BEGIN
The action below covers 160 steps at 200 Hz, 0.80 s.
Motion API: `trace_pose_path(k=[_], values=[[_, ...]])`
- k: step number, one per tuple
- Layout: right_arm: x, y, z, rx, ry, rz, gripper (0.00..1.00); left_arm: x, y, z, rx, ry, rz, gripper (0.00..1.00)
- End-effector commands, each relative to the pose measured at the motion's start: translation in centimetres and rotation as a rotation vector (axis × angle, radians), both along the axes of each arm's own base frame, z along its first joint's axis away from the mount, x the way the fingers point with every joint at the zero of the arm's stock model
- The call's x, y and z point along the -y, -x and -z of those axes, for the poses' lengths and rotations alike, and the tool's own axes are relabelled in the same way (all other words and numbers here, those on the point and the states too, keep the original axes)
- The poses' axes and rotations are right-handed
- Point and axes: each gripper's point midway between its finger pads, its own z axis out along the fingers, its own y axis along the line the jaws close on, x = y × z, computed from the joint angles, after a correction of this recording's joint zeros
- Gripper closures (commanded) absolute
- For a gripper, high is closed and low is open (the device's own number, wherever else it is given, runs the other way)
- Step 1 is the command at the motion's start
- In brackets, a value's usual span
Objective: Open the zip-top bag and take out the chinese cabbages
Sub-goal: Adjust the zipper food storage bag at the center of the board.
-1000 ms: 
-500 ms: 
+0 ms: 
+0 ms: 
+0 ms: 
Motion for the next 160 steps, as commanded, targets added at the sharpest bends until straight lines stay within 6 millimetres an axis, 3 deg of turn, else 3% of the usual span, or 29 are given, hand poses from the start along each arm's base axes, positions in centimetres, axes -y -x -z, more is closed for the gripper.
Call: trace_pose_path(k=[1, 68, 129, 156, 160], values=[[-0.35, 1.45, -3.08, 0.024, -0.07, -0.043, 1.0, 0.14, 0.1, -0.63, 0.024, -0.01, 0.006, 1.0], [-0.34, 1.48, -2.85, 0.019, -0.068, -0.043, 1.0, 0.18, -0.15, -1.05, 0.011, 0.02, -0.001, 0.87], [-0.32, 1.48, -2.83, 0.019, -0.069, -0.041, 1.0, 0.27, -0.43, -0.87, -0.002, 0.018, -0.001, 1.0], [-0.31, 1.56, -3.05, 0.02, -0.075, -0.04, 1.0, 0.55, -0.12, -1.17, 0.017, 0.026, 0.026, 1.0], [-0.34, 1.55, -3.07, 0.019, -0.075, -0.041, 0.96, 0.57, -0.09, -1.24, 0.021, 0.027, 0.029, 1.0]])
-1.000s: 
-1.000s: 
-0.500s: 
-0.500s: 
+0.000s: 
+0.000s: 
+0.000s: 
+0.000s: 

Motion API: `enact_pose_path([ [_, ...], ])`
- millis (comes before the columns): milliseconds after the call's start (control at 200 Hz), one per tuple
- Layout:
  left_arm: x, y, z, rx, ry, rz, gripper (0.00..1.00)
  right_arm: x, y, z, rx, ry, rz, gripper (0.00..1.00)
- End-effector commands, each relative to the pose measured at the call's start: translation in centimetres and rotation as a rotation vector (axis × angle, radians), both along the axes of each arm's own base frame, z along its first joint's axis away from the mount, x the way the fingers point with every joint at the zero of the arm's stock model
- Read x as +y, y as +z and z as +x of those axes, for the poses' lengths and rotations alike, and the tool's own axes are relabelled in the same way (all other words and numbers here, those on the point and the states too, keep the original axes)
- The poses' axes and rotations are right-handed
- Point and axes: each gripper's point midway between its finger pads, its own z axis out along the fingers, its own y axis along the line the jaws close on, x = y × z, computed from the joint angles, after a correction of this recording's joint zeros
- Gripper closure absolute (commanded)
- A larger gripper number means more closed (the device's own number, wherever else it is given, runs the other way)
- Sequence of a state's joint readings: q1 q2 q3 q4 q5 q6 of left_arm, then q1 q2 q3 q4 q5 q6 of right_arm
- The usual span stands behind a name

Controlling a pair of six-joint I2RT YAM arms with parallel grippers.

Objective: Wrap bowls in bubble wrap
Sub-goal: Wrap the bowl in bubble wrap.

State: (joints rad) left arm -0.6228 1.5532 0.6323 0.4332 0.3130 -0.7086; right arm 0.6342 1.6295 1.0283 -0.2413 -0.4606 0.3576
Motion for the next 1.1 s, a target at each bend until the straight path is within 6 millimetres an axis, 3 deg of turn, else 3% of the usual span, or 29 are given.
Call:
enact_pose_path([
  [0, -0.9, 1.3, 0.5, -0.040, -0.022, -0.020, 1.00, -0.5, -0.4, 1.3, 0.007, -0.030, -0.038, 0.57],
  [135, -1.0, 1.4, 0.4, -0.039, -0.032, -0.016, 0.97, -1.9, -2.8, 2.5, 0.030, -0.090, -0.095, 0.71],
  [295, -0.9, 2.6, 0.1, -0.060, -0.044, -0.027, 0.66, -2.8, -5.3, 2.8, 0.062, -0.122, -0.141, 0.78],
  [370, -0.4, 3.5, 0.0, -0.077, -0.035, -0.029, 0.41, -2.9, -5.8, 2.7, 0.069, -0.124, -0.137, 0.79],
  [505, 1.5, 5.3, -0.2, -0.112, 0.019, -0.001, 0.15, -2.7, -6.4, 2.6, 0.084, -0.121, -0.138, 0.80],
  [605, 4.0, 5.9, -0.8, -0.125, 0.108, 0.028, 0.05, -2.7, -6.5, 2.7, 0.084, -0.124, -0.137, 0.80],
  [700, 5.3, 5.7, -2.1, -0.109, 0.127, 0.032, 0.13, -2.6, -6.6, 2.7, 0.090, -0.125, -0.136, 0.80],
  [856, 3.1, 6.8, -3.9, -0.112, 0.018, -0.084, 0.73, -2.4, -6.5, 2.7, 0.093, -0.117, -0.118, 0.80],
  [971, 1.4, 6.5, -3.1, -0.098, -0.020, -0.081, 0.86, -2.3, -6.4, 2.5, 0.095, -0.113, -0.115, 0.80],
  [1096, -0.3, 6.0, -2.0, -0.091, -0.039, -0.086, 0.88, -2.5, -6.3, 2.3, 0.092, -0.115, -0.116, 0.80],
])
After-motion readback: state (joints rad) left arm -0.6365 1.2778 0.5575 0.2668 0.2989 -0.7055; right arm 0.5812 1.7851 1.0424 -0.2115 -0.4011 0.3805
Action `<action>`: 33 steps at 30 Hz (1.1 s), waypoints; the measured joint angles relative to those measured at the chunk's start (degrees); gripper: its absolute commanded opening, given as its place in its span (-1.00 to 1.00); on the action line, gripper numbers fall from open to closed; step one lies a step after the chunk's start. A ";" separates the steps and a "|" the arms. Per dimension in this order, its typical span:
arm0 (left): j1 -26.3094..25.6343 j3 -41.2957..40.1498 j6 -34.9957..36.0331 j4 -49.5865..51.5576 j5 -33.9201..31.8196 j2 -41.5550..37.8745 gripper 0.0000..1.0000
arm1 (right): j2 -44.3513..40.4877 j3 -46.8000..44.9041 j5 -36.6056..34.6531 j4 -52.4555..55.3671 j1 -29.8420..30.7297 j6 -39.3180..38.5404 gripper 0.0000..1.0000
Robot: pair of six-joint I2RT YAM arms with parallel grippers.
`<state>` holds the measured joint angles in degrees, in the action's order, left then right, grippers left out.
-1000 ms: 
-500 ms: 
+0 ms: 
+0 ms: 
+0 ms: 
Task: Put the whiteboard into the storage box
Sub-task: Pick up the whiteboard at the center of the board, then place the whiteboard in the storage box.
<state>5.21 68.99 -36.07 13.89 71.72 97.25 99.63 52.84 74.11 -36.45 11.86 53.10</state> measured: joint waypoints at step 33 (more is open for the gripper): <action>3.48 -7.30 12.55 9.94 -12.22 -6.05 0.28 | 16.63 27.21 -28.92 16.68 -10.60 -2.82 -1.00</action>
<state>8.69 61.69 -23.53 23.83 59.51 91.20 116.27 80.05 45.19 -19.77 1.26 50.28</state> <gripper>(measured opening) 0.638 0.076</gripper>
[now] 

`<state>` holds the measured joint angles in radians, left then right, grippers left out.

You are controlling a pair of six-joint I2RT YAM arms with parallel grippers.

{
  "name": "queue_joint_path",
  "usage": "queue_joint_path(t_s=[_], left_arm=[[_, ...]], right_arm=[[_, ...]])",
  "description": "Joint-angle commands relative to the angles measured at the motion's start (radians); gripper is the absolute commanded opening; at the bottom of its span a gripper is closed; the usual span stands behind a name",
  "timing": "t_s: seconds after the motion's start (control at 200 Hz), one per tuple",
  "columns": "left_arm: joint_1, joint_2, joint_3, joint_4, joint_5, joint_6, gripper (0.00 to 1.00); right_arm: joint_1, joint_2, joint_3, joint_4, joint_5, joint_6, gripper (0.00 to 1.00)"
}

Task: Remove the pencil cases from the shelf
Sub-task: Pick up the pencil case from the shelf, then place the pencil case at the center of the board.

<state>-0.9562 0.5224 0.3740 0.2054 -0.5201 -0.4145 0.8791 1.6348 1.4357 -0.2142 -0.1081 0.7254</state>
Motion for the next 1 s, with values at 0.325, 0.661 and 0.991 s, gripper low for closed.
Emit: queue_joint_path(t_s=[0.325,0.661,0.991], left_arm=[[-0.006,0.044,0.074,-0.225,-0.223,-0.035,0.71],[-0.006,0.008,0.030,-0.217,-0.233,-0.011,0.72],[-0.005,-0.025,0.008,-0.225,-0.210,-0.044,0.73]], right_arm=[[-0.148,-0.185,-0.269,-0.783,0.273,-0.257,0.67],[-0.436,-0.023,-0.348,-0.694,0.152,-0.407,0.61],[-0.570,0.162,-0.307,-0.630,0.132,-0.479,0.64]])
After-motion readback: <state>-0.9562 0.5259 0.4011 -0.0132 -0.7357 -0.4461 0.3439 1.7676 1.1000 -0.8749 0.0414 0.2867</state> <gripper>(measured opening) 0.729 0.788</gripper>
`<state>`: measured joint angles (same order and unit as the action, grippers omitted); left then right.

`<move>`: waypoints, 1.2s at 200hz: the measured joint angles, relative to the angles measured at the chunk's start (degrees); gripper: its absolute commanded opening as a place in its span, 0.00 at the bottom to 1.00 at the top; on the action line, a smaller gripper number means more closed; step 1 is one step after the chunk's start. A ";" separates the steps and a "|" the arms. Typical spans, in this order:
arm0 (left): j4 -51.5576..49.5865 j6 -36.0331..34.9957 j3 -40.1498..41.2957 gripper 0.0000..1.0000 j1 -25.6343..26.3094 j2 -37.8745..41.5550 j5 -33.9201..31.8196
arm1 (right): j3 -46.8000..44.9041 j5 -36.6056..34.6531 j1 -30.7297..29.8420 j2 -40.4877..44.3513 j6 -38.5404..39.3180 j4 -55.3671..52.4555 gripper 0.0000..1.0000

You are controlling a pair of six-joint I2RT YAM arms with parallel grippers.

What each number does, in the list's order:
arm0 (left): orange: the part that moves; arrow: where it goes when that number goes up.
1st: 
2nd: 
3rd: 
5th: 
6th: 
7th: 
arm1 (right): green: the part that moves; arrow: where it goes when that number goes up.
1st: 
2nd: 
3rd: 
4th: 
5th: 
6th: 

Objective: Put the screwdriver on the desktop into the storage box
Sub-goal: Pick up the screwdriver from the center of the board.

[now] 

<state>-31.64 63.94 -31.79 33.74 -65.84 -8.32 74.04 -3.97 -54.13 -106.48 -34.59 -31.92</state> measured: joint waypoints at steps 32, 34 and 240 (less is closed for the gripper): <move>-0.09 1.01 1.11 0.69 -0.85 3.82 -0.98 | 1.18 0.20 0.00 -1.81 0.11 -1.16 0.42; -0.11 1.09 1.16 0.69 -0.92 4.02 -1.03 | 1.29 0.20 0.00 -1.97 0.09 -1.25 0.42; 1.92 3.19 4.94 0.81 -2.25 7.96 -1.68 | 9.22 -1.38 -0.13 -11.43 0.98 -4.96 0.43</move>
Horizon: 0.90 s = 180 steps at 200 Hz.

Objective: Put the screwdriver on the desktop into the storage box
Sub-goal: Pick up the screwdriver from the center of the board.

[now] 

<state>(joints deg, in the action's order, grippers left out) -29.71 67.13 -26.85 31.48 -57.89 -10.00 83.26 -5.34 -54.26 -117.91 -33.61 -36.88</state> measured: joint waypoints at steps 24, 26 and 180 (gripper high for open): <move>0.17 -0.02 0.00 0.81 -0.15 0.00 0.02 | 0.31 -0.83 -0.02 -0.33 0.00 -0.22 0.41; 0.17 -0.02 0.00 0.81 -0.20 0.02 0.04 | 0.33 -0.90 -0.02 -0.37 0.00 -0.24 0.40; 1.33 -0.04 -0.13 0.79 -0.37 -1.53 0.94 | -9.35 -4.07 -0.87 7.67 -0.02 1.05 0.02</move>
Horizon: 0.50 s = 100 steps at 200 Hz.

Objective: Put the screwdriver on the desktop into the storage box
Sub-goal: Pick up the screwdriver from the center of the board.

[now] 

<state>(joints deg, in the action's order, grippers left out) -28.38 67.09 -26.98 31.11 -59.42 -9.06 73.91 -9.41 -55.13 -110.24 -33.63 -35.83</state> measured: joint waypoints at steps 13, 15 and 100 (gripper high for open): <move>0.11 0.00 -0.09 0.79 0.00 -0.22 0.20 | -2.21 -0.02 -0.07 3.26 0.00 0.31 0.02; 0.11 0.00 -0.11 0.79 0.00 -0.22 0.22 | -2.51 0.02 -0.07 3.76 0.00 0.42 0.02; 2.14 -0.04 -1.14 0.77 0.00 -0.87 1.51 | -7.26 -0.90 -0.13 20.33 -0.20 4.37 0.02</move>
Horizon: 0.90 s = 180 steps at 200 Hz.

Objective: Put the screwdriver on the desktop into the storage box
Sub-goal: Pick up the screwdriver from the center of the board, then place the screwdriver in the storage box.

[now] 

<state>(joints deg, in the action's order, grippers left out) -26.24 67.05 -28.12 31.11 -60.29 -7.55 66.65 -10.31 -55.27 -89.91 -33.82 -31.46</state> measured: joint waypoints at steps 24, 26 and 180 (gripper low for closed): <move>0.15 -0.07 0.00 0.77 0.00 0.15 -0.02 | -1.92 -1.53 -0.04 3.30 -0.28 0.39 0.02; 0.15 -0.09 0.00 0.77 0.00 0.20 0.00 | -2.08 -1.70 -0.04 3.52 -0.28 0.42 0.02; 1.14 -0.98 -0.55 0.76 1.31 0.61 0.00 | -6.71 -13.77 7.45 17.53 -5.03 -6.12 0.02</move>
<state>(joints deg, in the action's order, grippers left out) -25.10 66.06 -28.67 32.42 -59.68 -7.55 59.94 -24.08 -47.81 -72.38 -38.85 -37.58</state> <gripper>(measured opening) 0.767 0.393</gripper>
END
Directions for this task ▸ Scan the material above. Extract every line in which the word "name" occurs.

Answer area ▸
- The usual span stands behind a name
  "name": "queue_joint_path",
  "description": "Joint-angle commands relative to the angles measured at the motion's start (radians); gripper is the absolute commanded opening; at the bottom of its span a gripper is closed; the usual span stands behind a name",

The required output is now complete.